■ Aim of the task:
The answer must consist of the records, repeated exactly.

======== Records supplied ========

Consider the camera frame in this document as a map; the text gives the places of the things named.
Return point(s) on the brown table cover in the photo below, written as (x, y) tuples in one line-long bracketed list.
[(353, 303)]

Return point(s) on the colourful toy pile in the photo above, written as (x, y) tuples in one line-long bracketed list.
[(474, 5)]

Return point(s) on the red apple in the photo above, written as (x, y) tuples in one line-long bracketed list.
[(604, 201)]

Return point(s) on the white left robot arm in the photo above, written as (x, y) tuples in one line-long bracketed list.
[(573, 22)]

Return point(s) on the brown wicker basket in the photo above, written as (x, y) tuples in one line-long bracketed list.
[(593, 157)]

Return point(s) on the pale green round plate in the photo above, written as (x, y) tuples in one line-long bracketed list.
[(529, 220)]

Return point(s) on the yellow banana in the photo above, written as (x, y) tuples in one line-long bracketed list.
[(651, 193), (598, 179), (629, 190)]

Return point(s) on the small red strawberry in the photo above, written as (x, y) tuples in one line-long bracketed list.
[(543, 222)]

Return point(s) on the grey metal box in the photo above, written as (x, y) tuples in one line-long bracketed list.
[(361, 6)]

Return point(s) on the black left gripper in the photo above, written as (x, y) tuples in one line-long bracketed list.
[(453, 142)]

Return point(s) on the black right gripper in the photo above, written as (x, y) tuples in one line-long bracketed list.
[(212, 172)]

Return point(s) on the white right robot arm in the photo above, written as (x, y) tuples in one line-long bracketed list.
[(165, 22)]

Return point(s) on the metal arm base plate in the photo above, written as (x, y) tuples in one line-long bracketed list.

========

■ Reply:
Consider the camera frame in this document as a map; the text gives the places of the things named.
Return point(s) on the brown table cover in the photo below, written as (x, y) tuples in one line-long bracketed list.
[(353, 303)]

Return point(s) on the colourful toy pile in the photo above, written as (x, y) tuples in one line-long bracketed list.
[(474, 5)]

Return point(s) on the red apple in the photo above, written as (x, y) tuples in one line-long bracketed list.
[(604, 201)]

Return point(s) on the white left robot arm in the photo above, written as (x, y) tuples in one line-long bracketed list.
[(573, 22)]

Return point(s) on the brown wicker basket in the photo above, written as (x, y) tuples in one line-long bracketed list.
[(593, 157)]

Return point(s) on the pale green round plate in the photo above, written as (x, y) tuples in one line-long bracketed list.
[(529, 220)]

Return point(s) on the yellow banana in the photo above, written as (x, y) tuples in one line-long bracketed list.
[(651, 193), (598, 179), (629, 190)]

Return point(s) on the small red strawberry in the photo above, written as (x, y) tuples in one line-long bracketed list.
[(543, 222)]

Return point(s) on the grey metal box in the photo above, written as (x, y) tuples in one line-long bracketed list.
[(361, 6)]

Return point(s) on the black left gripper in the photo above, written as (x, y) tuples in one line-long bracketed list.
[(453, 142)]

Return point(s) on the black right gripper in the photo above, written as (x, y) tuples in one line-long bracketed list.
[(212, 172)]

Return point(s) on the white right robot arm in the photo above, written as (x, y) tuples in one line-long bracketed list.
[(165, 22)]

Return point(s) on the metal arm base plate in the photo above, written as (x, y) tuples in one line-long bracketed list.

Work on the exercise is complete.